■ DATA TO EXAMINE:
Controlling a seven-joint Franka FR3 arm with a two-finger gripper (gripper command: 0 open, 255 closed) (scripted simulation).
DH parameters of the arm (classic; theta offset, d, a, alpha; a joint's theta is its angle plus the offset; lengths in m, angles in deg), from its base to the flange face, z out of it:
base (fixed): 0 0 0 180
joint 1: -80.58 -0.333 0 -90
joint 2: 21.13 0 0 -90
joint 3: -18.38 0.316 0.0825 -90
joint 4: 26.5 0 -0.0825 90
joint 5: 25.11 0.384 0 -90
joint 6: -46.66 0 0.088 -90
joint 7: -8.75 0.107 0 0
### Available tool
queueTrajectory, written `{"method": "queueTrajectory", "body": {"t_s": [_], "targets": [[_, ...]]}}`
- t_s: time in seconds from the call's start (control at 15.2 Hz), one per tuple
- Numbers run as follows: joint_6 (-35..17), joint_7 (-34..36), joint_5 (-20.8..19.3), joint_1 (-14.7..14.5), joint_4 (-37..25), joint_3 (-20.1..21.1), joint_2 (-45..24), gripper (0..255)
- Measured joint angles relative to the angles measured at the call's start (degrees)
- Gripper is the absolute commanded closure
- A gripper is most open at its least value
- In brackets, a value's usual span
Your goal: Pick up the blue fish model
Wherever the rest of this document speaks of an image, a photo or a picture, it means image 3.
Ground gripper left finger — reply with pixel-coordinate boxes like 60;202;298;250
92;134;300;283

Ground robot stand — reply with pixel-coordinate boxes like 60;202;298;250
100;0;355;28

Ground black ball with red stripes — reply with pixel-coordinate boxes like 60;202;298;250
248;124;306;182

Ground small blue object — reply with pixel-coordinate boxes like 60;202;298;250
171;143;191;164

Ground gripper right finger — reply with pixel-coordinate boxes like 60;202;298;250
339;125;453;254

■ ABOUT THIS EXERCISE:
In the records above, find the line with "DH parameters of"; write out exactly that line and each one after it, stopping after the line with "- Numbers run".

■ ANSWER FOR THIS EXERCISE:
DH parameters of the arm (classic; theta offset, d, a, alpha; a joint's theta is its angle plus the offset; lengths in m, angles in deg), from its base to the flange face, z out of it:
base (fixed): 0 0 0 180
joint 1: -80.58 -0.333 0 -90
joint 2: 21.13 0 0 -90
joint 3: -18.38 0.316 0.0825 -90
joint 4: 26.5 0 -0.0825 90
joint 5: 25.11 0.384 0 -90
joint 6: -46.66 0 0.088 -90
joint 7: -8.75 0.107 0 0
### Available tool
queueTrajectory, written `{"method": "queueTrajectory", "body": {"t_s": [_], "targets": [[_, ...]]}}`
- t_s: time in seconds from the call's start (control at 15.2 Hz), one per tuple
- Numbers run as follows: joint_6 (-35..17), joint_7 (-34..36), joint_5 (-20.8..19.3), joint_1 (-14.7..14.5), joint_4 (-37..25), joint_3 (-20.1..21.1), joint_2 (-45..24), gripper (0..255)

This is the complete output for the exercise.